1. Accueil
  2. Politique
  3. Politique fédérale

Ottawa lâche du lest à propos d’ArriveCAN

Les automobilistes qui oublient de remplir ArriveCAN avant de franchir la frontière terrestre ne seront plus systématiquement sanctionnés par les autorités.

Une personne ouvre l'application ArriveCAN sur son cellulaire.

L'application ArriveCAN a été mise en place au printemps 2020.

Photo : La Presse canadienne / Giordano Ciampini

Romain Schué
Romain Schué

Plus d’isolement durant 14 jours et d’amende salée pouvant grimper à plusieurs milliers de dollars.

Plus de deux ans après avoir mis en place l'application ArriveCAN à destination des personnes venant au Canada, Ottawa a décidé de lâcher un peu de lest.

Désormais, ni les Canadiens, ni les travailleurs, ni les touristes étrangers ne subiront de pénibles conséquences s'ils oublient, pour la première fois, de remplir ArriveCAN, avant de franchir la frontière terrestre.

Cependant, si cette situation se répète, les agents douaniers devront leur demander de faire leurs devoirs et, en cas de refus, les automobilistes venant au Canada risqueront une quarantaine et une amende.

Dans un premier temps, une telle mesure a été mise en place au début de l'été pour les citoyens canadiens. Elle a ensuite été étendue, selon nos informations, à tous les voyageurs étrangers durant le mois de juillet.

Cette initiative, mise en place très discrètement, n’a fait l’objet d’aucune annonce publique par le gouvernement de Justin Trudeau, qui ne souhaite pas s’étendre sur le sujet. Contacté par Radio-Canada, le cabinet du ministre de la Sécurité publique a confirmé l'information, mais n'a pas émis de commentaires.

L’Agence des services frontaliers du Canada (ASFC) n'a pas répondu, elle non plus, à nos questions.

Un agent devant une voiture souhaitant entrer au Canada

Les agents douaniers vérifient actuellement si toutes les personnes qui arrivent au Canada ont rempli l'application ArriveCAN.

Photo :  (Ben Nelms/CBC)

Un manque de personnel aux douanes

Cette directive gouvernementale a été envoyée à tous les agents postés à la frontière terrestre entre le Canada et les États-Unis, indique le Syndicat des douanes et de l’immigration, qui se réjouit de cet assouplissement.
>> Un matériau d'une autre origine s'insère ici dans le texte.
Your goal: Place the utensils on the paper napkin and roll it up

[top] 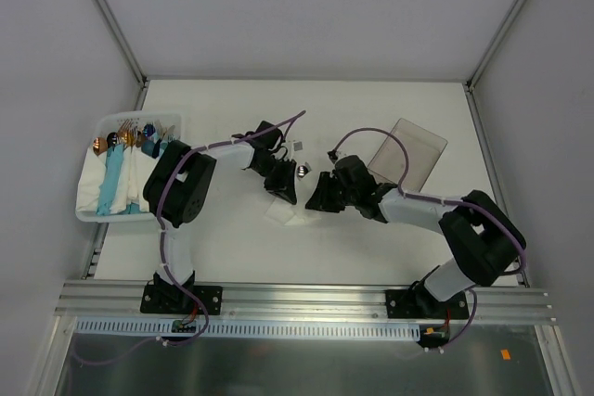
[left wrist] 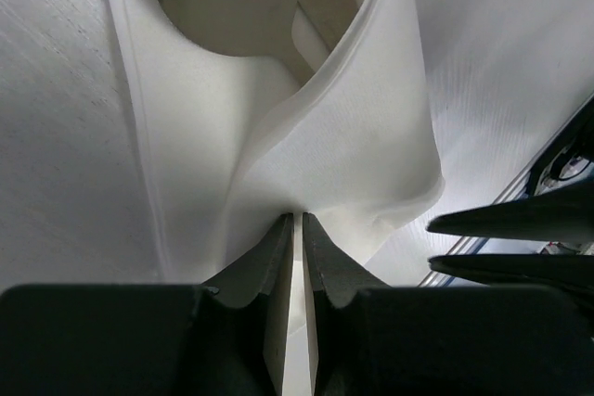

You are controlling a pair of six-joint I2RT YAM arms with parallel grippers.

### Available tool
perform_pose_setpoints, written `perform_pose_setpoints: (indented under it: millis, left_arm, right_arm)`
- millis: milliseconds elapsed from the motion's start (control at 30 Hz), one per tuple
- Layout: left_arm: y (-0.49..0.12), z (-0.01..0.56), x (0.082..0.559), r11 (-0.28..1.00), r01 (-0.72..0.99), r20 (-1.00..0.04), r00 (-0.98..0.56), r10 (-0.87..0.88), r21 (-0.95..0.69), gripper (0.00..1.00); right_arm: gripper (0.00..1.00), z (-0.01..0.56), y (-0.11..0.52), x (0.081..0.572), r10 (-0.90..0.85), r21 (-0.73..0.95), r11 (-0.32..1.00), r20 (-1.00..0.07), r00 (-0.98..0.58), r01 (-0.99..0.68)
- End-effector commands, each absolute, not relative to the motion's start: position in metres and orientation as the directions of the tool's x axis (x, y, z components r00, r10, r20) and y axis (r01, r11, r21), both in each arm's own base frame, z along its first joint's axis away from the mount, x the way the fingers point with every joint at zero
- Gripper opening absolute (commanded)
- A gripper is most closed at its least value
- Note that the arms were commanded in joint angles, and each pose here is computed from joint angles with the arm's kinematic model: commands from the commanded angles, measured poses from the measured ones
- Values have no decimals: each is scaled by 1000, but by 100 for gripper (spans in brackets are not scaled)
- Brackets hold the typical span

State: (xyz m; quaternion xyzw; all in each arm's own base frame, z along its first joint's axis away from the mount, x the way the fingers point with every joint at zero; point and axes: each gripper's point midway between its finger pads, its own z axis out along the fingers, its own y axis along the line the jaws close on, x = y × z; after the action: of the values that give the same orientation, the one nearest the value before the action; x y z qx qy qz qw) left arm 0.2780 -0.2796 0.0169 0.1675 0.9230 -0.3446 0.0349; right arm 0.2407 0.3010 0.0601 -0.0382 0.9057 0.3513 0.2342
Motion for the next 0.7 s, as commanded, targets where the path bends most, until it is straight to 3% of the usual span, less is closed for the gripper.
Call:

La mise en place de l'application ArriveCAN et des mesures qui y sont reliées amènent certainement des tâches supplémentaires, et la directive concernant les exemptions témoigne d'un manque de personnel frontalier adéquat pour assurer un traitement efficace des voyageurs, indique Pierre Saint-Jacques, le porte-parole du syndicat.

Aux yeux du syndicat, il y a un manque à combler de 2000 à 3000 agents pour l'ensemble des services frontaliers.

Pour nous, l'obligation de remplir l'application ArriveCAN quelle qu'en soit la raison est ce qui occasionne le plus de retards.
Une citation de Pierre Saint-Jacques, porte-parole du Syndicat des douanes et de l’immigration

On estime qu'entre 25 % et 30 % des voyageurs ne l'ont pas remplie à leur arrivée. Alors, c'est certain que ça vient ralentir le processus, puisque les agents frontaliers peuvent avoir à aider les voyageurs à compléter l'application. En bout de ligne, l'utilisation de l'application ArriveCAN ne vient donc aucunement faciliter les voyages transfrontaliers, soutient-on du côté du syndicat.

Selon nos informations, cette récente souplesse du gouvernement Trudeau n’est cependant en aucun cas le signe d’une prochaine disparition de cette application.

Entrée en vigueur au printemps 2020, bien avant la réouverture de la frontière canadienne, ArriveCAN permettait initialement de détailler le plan de quarantaine des personnes arrivant au pays.

Par la suite, cet outil informatique a évolué et devrait s’installer durablement dans la vie des Canadiens et des voyageurs étrangers. Telle est en tout cas la volonté d’Ottawa et de l’ASFC.

Depuis plusieurs semaines, dans les principaux aéroports du pays – Montréal, Toronto, Vancouver – les voyageurs peuvent utiliser ArriveCAN pour remplir, en ligne, leur déclaration douanière.

Dans les mois à venir, cette fonction facultative sera également offerte aux voyageurs arrivant aux aéroports internationaux de Winnipeg, Halifax, Calgary, Edmonton, Billy Bishop de Toronto, Ottawa et Québec, mentionne par ailleurs Ottawa sur son site web (nouvelle fenêtre).

Cette nouvelle fonction, disponible à ce jour uniquement pour les arrivées aériennes, rend la soumission des informations [des voyageurs] plus rapide et plus facile , a récemment déclaré le ministre Marco Mendicino.